● WHAT IS REQUIRED: Extract exactly the range of lines bounded by the line containing "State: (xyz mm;" and the final line of the listing, both ends included, and no other lines.

····················

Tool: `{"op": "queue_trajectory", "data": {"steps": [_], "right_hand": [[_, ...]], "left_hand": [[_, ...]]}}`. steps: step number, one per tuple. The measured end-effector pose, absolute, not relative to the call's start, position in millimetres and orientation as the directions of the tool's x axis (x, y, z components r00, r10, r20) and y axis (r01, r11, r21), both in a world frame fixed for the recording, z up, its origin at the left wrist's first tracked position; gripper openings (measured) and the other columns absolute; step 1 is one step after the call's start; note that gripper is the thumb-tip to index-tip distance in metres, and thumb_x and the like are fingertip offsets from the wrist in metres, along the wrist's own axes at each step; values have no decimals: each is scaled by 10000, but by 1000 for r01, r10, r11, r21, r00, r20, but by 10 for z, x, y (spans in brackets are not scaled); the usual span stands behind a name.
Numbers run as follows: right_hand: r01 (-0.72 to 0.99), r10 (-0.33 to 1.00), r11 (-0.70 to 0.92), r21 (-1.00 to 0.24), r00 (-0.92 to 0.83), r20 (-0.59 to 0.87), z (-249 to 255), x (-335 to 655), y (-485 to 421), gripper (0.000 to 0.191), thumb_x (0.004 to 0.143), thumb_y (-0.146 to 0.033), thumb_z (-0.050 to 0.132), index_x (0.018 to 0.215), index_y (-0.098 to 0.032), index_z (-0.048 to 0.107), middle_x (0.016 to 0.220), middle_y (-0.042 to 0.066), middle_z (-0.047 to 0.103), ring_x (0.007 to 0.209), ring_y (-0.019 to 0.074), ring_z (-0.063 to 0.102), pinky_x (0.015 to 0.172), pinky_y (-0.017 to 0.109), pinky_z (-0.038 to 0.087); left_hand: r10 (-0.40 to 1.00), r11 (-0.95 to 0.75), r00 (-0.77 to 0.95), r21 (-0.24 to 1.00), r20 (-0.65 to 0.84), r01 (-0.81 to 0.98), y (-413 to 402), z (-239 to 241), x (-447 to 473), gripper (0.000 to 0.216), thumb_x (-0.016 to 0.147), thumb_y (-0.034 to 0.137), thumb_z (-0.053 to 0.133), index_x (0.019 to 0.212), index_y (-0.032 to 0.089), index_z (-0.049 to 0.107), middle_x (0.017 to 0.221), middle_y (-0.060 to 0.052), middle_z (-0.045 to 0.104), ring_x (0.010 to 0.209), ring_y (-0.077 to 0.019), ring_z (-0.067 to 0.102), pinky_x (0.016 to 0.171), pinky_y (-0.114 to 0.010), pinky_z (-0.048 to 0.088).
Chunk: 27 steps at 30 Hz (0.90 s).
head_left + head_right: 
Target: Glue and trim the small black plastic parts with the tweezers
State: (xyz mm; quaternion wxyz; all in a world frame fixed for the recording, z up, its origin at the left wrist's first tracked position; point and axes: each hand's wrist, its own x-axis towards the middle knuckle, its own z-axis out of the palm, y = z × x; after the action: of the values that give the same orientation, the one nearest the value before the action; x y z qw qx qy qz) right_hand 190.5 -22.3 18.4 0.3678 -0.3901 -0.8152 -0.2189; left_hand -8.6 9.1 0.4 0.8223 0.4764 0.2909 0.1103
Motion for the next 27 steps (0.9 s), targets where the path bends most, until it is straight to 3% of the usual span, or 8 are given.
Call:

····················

● RESULT FOR THIS TASK:
State: (xyz mm; quaternion wxyz; all in a world frame fixed for the recording, z up, its origin at the left wrist's first tracked position; point and axes: each hand's wrist, its own x-axis towards the middle knuckle, its own z-axis out of the palm, y = z × x; after the action: of the values that give the same orientation, the one nearest the value before the action; x y z qw qx qy qz) right_hand 190.5 -22.3 18.4 0.3678 -0.3901 -0.8152 -0.2189; left_hand -8.6 9.1 0.4 0.8223 0.4764 0.2909 0.1103
Motion for the next 27 steps (0.9 s), targets where the path bends most, until it is straight to 3% of the usual span, or 8 are given.
Call:

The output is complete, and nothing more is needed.